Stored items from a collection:
----------
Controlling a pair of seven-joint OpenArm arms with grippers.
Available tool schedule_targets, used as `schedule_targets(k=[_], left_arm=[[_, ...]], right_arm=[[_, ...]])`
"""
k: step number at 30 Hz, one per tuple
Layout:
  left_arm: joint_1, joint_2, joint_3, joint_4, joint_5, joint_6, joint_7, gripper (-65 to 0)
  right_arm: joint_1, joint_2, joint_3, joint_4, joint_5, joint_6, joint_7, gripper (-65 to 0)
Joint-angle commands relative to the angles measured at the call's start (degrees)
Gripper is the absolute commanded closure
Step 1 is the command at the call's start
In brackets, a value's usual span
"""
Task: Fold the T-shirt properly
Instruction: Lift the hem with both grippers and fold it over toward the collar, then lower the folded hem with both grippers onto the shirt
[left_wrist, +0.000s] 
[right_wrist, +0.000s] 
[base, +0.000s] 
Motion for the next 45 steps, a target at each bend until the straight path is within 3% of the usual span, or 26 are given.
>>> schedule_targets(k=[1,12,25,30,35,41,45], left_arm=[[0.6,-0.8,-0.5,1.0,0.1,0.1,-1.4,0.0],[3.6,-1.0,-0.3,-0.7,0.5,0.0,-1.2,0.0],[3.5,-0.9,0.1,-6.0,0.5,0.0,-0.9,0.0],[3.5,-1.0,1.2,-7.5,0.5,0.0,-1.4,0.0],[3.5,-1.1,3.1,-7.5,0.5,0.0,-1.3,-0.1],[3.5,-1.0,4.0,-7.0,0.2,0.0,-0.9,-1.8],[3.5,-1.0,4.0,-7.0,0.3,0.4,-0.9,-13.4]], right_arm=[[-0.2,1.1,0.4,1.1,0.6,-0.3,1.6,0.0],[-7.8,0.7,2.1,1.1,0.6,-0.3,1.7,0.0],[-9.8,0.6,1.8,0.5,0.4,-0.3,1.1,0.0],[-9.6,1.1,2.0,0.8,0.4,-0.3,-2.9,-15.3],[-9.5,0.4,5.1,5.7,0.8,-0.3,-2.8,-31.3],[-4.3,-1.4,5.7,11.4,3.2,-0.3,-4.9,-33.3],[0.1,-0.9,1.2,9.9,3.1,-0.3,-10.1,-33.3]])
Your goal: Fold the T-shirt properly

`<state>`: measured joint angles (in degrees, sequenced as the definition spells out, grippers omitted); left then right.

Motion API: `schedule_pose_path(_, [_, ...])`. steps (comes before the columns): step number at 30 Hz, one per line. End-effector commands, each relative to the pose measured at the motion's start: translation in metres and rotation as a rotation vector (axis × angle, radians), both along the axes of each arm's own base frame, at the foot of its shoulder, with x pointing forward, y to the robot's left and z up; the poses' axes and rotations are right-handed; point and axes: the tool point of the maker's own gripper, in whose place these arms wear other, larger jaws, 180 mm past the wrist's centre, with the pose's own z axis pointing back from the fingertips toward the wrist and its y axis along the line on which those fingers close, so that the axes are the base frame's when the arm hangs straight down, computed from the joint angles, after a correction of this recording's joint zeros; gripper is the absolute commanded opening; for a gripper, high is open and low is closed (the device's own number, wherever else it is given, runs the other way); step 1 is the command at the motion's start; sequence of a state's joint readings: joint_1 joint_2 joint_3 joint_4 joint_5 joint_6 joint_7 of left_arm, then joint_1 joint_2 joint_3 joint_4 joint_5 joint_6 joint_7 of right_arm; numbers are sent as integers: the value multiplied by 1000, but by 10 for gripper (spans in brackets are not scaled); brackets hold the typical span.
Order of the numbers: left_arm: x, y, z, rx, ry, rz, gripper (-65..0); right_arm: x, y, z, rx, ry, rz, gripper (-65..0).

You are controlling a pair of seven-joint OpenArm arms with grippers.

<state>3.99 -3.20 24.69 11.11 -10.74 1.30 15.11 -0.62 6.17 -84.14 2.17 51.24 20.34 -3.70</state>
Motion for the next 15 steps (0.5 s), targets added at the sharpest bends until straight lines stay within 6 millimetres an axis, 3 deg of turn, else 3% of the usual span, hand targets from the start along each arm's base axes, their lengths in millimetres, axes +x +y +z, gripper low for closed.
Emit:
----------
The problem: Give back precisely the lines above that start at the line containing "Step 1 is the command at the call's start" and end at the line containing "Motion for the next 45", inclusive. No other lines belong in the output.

Response to the task:
Step 1 is the command at the call's start
In brackets, a value's usual span
"""
Task: Fold the T-shirt properly
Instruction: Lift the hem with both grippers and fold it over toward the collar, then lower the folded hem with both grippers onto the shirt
[left_wrist, +0.000s] 
[right_wrist, +0.000s] 
[base, +0.000s] 
Motion for the next 45 steps, a target at each bend until the straight path is within 3% of the usual span, or 26 are given.

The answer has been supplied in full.